Return to Amoralism
The clearest symptom by which one can recognize [the amoralist] is his total inability to judge himself, his actions, or his work by any sort of standard. The normal pattern of self-appraisal requires a reference to some abstract value or virtue—e.g., “I am good because I am rational,” “I am good because I am honest,” even the second-hander’s notion of “I am good because people like me.” Regardless of whether the value-standards involved are true or false, these examples imply the recognition of an essential moral principle: that one’s own value has to be earned.
The amoralist’s implicit pattern of self-appraisal (which he seldom identifies or admits) is: “I am good because it’s me.”
Beyond the age of about three to five (i.e., beyond the perceptual level of mental development), this is not an expression of pride or self-esteem, but of the opposite: of a vacuum—of a stagnant, arrested mentality confessing its impotence to achieve any personal value or virtue.
Do not confuse this pattern with psychological subjectivism.
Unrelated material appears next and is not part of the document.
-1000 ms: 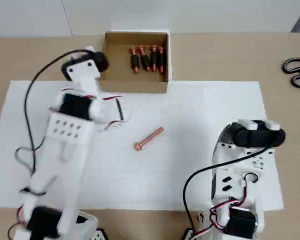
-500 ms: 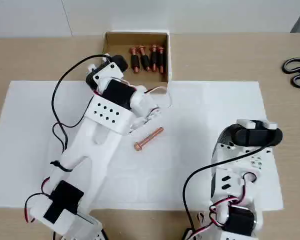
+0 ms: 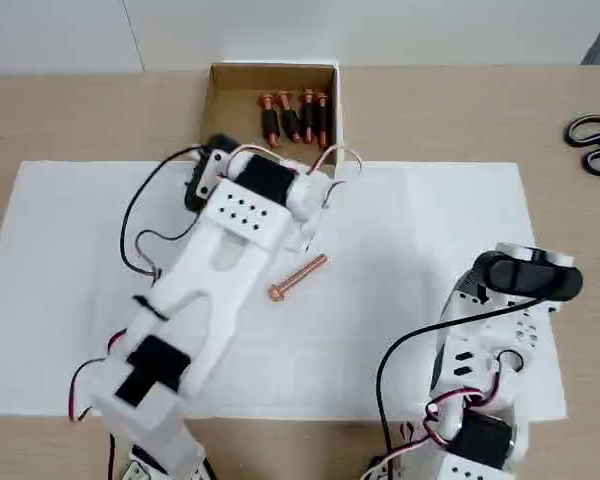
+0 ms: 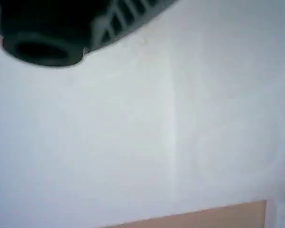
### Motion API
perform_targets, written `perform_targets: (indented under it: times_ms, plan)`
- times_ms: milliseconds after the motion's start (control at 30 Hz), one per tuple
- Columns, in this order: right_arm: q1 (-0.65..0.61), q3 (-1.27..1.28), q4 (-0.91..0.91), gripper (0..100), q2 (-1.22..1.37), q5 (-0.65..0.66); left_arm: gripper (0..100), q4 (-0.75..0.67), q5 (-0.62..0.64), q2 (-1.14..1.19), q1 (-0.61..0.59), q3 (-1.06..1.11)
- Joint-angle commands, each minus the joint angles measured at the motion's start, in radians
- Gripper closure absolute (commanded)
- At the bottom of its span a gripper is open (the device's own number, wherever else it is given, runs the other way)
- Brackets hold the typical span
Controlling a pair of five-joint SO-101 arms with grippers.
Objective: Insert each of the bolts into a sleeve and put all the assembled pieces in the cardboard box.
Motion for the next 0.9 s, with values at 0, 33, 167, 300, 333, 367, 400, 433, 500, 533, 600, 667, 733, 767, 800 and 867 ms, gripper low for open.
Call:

A psychological subjectivist is unable fully to identify his values or to prove their objective validity, but he may be profoundly consistent and loyal to them in practice (though with terrible psycho-epistemological difficulty). The amoralist does not hold subjective values; he does not hold any values. The implicit pattern of all his estimates is: “It’s good because I like it”—“It’s right because I did it”—“It’s true because I want it to be true.” What is the “I” in these statements? A physical hulk driven by chronic anxiety.